Na de uitbraak van de Afrikaanse varkenspest (AVP) in Zuid-Wallonië gingen de grenzen van heel wat Aziatische landen voor vlees van Belgische varkens dicht. Nochtans heeft ons land een AVP-vrije status gehouden voor gedomesticeerde varkens. Inmiddels hebben India en Vietnam, hun embargo op Belgisch varkensvlees opgeheven. Ook Singapore heeft recent besloten om de grenzen te heropenen. De uitdaging blijft om de andere markten te openen, in het bijzonder die van Zuid-Korea en China.
Inmiddels hebben die landen ook varkenspest op hun grondgebied. In Zuid-Korea werden al meer dan 150.000 varkens afgemaakt. Toch houdt het land er een opmerkelijk beleid op na: de Koreaanse autoriteiten vragen aan andere landen om hun varkensvlees uit niet-getroffen regio’s te blijven aanvaarden, maar weigeren zelf wel hetzelfde principe toe te passen voor Belgisch varkensvlees. Dat ‘regio-denken’ is net waar de Belgische slachthuizen, varkenshouderij en vleesverwerkende industrie op aandringen om ons varkensvlees opnieuw naar de Aziatische markten te exporteren. Door de aanwezigheid van AVP op grote markten als die van China zit de prijsvorming van varkensvlees in de lift en doen er zich exportopportuniteiten voor.
De financiële schade voor de sector wordt op ongeveer een half miljard geraamd. Een Belgische varkensbedrijf verdient per jaar 35.000 EUR minder dan zijn Nederlandse of Duitse collega, precies omdat die wel nog naar China kan exporteren.

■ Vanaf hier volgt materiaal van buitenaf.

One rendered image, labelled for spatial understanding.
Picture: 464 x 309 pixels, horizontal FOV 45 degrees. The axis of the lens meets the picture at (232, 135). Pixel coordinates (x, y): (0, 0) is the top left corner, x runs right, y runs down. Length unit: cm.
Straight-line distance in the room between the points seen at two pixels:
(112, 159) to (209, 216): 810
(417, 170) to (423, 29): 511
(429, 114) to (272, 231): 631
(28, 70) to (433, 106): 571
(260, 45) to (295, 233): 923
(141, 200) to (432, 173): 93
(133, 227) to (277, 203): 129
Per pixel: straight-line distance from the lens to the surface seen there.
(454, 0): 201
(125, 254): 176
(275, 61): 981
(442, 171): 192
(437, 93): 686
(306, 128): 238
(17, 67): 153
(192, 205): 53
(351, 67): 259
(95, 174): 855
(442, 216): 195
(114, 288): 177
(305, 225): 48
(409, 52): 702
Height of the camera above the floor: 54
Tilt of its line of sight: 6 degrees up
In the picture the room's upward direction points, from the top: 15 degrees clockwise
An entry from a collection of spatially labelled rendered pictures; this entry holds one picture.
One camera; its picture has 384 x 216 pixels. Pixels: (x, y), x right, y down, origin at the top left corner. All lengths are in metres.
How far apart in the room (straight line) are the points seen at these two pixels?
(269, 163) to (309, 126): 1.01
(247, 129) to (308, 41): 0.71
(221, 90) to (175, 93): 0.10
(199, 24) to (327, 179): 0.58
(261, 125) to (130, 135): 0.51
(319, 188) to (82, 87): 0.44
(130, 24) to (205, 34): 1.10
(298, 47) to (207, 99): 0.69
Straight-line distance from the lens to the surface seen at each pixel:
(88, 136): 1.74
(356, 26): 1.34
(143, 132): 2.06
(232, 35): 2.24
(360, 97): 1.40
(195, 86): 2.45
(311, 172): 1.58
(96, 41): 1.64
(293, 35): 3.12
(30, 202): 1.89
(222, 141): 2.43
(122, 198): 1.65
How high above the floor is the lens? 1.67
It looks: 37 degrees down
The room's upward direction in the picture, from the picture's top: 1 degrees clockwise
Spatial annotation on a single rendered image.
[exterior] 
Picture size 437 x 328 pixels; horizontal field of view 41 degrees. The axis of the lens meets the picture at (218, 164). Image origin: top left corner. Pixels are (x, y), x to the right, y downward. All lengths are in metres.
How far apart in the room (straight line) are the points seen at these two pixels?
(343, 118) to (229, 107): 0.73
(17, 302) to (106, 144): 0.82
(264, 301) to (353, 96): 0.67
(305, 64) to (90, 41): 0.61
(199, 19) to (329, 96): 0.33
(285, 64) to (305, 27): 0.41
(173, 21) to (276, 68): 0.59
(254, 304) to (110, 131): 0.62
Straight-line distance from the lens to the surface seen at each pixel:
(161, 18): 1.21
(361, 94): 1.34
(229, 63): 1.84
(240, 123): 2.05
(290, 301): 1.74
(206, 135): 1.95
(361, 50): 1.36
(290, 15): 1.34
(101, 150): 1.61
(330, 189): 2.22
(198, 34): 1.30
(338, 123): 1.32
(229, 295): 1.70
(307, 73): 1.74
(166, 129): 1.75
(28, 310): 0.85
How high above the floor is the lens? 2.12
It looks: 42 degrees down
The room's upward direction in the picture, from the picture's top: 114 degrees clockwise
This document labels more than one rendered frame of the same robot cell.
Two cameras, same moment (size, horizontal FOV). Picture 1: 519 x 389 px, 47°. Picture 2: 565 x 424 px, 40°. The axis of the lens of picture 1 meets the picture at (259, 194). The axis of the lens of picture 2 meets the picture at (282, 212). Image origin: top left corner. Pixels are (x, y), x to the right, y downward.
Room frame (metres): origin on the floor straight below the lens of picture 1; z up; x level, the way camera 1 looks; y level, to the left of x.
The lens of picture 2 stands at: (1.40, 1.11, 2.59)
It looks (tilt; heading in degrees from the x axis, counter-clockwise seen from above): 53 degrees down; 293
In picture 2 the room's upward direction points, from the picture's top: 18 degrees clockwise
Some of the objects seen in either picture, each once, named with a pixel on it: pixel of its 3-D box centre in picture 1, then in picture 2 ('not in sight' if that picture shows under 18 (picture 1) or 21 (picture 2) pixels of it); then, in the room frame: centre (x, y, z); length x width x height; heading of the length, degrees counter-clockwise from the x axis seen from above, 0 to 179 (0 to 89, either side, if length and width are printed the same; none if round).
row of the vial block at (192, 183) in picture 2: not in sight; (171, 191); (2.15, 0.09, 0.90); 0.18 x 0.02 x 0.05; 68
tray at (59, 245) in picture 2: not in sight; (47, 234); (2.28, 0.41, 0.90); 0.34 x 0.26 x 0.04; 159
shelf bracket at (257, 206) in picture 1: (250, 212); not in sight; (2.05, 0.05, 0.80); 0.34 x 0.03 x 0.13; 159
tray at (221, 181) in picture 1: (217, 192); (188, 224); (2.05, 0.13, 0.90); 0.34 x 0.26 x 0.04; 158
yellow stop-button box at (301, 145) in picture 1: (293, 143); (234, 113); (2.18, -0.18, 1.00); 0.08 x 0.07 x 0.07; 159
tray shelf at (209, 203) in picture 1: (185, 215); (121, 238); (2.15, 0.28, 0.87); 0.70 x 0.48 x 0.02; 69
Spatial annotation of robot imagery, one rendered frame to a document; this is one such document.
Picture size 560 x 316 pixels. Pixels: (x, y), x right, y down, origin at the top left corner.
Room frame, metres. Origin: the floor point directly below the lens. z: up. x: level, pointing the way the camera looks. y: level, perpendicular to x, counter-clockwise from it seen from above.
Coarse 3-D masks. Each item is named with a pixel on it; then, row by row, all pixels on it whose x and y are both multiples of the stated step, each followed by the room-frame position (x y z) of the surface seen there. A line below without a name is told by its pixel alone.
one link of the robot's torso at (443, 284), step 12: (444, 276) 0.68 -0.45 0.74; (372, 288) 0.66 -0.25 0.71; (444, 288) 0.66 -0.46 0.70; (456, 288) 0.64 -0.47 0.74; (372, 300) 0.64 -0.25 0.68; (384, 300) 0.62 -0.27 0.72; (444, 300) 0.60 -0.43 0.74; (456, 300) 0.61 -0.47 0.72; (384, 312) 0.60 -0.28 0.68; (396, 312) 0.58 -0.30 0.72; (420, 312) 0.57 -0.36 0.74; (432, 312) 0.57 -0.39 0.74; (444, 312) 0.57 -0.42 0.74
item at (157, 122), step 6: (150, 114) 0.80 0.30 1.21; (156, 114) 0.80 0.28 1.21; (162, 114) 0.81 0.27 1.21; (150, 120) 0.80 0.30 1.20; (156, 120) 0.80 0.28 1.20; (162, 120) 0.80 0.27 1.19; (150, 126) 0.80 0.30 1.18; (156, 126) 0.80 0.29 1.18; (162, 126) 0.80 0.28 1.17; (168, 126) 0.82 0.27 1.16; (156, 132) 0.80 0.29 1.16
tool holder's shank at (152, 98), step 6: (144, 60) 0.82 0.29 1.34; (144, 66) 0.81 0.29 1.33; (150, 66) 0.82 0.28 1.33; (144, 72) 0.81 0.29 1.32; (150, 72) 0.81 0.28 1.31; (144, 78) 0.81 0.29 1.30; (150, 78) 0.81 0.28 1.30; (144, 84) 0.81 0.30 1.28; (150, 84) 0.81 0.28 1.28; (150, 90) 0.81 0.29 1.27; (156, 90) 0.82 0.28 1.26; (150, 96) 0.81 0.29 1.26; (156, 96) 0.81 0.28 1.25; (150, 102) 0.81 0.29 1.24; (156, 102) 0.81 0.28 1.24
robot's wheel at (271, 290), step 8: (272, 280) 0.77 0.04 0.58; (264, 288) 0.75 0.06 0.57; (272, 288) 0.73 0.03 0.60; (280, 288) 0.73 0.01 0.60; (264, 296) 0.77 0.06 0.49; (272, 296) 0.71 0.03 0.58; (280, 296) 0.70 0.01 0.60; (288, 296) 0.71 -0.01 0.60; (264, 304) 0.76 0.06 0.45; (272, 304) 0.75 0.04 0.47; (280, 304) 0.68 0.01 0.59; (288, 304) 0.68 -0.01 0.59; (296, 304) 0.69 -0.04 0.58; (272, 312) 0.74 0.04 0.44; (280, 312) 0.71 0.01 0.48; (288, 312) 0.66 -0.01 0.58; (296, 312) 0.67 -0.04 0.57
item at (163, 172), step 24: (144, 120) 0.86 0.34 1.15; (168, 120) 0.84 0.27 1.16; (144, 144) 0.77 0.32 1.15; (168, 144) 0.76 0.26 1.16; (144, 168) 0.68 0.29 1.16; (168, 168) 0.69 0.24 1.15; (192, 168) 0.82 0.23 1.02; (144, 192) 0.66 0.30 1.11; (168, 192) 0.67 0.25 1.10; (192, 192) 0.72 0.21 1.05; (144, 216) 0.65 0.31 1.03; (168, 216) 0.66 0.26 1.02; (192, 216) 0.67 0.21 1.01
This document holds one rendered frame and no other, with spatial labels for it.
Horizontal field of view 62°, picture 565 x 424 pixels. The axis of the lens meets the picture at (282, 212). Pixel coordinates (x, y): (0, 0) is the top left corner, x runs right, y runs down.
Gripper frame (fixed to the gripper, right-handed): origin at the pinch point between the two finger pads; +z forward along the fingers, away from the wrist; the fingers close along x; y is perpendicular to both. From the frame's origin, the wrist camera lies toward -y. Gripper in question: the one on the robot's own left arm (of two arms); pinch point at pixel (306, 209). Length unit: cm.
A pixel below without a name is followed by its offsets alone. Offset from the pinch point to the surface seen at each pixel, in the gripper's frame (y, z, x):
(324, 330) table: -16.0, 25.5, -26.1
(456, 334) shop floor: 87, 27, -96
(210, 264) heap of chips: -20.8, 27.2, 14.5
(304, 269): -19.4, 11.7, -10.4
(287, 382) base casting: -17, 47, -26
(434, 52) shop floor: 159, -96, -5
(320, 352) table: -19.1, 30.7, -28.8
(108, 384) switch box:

De Caluwé vroeg daarom aan minister Ducarme uitleg over de stappen die hij al heeft ondernomen. Uit het antwoord blijkt dat er al een overleg met de Chinese overheden is geweest en dat de problematiek ook tijdens de recente handelsmissie werd aangekaart. “Ik heb er op aangedrongen om druk te blijven uitoefenen. Het kan niet dat landen ook tegenover veilige zones een exportverbod uitvaardigen”, aldus De Caluwé. Daarnaast riep De Caluwé de regionale ministers van landbouw op om in te zetten op de promotie van Belgisch varkensvlees in eigen land. “Laat ons vanuit de regio’s tonen dat we de sector steunen, om de consumptie in eigen land te verhogen”, besluit De Caluwé.